*EXERCISE INPUT:*
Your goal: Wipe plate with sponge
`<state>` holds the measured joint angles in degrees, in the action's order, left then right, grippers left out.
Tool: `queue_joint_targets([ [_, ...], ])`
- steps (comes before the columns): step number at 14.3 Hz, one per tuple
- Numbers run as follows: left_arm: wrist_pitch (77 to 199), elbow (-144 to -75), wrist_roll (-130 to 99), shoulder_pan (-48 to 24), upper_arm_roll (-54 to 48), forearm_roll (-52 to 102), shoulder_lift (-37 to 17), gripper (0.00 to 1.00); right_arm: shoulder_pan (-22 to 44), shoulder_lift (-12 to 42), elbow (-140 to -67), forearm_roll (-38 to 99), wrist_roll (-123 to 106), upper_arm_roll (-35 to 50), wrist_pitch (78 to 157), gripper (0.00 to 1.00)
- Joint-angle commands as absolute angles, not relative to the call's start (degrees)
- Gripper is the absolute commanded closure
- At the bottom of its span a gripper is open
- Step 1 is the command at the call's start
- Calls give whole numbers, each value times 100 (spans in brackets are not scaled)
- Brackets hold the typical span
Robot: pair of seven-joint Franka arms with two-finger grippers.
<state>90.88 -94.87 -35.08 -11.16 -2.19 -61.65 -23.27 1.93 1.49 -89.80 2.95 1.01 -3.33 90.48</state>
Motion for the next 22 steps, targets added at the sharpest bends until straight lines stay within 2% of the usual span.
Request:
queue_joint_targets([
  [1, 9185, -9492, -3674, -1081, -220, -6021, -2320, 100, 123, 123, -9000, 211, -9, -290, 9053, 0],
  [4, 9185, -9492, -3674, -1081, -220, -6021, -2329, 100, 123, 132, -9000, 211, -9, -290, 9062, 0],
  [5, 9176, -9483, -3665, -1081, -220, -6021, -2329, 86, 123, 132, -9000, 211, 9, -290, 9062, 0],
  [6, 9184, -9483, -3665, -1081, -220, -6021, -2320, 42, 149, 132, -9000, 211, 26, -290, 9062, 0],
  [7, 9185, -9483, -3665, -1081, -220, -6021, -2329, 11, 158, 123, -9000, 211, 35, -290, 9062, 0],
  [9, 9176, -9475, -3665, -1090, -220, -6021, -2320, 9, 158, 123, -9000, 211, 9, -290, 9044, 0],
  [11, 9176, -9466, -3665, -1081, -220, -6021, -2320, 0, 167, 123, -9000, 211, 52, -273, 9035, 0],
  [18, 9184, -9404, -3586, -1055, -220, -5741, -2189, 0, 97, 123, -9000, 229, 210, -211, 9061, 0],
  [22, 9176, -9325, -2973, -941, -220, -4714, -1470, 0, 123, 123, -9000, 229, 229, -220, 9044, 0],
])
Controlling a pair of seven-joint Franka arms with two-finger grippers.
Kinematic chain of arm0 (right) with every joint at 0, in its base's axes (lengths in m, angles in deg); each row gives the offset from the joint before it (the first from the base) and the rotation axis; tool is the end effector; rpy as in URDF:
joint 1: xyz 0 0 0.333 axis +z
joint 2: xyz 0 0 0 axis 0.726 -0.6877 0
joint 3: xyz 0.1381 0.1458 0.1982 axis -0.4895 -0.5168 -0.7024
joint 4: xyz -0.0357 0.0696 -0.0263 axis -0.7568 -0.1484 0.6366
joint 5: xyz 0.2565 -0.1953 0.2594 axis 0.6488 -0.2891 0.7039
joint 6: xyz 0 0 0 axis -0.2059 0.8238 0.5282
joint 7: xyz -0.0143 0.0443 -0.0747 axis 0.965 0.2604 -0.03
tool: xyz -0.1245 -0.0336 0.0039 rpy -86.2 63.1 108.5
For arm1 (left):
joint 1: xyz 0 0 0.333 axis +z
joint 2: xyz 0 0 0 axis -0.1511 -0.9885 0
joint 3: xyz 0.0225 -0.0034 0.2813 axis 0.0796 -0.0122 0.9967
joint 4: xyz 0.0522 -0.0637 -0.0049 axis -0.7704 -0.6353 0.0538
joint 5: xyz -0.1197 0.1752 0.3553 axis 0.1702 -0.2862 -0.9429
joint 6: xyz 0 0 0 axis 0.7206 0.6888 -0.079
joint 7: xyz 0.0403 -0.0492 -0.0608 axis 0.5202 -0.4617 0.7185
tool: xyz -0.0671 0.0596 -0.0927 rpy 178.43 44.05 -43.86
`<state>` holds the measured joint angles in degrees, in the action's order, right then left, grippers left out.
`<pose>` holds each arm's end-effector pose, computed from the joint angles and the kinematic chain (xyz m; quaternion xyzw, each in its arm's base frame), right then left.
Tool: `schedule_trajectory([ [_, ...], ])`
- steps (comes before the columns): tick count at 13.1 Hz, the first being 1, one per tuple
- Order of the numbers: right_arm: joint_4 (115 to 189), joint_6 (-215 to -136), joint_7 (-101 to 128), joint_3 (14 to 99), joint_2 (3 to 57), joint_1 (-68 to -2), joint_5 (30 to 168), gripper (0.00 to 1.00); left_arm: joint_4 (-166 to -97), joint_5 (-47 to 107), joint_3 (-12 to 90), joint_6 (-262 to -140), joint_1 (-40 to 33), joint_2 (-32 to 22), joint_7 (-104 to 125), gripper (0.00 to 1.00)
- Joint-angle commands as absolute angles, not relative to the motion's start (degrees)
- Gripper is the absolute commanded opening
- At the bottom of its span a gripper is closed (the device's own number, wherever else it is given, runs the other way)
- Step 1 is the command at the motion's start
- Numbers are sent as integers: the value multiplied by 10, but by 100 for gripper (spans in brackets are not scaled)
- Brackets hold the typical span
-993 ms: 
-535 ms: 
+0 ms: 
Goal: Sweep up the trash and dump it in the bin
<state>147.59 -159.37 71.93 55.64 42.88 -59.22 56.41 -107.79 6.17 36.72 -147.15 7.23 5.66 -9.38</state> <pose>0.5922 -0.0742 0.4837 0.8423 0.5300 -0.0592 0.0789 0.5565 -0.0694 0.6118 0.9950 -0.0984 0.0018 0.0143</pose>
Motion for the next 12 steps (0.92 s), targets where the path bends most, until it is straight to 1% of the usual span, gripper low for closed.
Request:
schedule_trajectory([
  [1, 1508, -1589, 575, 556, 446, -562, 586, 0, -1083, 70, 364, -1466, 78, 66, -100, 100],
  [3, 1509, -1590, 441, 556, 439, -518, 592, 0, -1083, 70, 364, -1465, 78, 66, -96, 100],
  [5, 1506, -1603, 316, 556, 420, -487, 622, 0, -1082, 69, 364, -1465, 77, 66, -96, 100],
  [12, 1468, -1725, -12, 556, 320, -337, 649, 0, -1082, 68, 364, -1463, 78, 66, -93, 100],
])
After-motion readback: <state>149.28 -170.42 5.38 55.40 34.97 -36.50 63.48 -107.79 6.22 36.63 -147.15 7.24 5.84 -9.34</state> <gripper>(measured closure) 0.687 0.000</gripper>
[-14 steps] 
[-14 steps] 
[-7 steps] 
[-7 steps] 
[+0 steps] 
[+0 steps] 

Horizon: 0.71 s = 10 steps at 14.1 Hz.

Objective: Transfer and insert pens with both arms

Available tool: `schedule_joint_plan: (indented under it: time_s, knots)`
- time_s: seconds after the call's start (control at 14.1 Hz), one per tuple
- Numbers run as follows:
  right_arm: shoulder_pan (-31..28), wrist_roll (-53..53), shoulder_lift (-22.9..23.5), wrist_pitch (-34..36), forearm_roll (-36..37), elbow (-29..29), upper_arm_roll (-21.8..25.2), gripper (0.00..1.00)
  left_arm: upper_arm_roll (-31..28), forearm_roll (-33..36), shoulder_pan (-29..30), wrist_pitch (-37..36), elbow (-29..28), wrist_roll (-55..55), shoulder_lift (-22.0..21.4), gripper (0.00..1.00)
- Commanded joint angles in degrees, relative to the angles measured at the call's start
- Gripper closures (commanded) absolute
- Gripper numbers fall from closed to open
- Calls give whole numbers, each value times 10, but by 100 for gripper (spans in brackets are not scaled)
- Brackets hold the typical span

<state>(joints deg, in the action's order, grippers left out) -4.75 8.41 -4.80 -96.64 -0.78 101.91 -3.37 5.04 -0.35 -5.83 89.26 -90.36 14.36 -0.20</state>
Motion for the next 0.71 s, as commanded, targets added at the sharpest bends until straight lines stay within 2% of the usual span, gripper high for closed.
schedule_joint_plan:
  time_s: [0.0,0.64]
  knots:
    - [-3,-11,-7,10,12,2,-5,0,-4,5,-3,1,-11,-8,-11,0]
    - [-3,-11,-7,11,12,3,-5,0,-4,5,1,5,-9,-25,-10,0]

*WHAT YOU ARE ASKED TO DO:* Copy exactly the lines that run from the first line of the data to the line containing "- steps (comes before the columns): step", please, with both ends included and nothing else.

*SOLUTION TO THIS PROBLEM:*
Your goal: Wipe plate with sponge
`<state>` holds the measured joint angles in degrees, in the action's order, left then right, grippers left out.
Tool: `queue_joint_targets([ [_, ...], ])`
- steps (comes before the columns): step number at 14.3 Hz, one per tuple

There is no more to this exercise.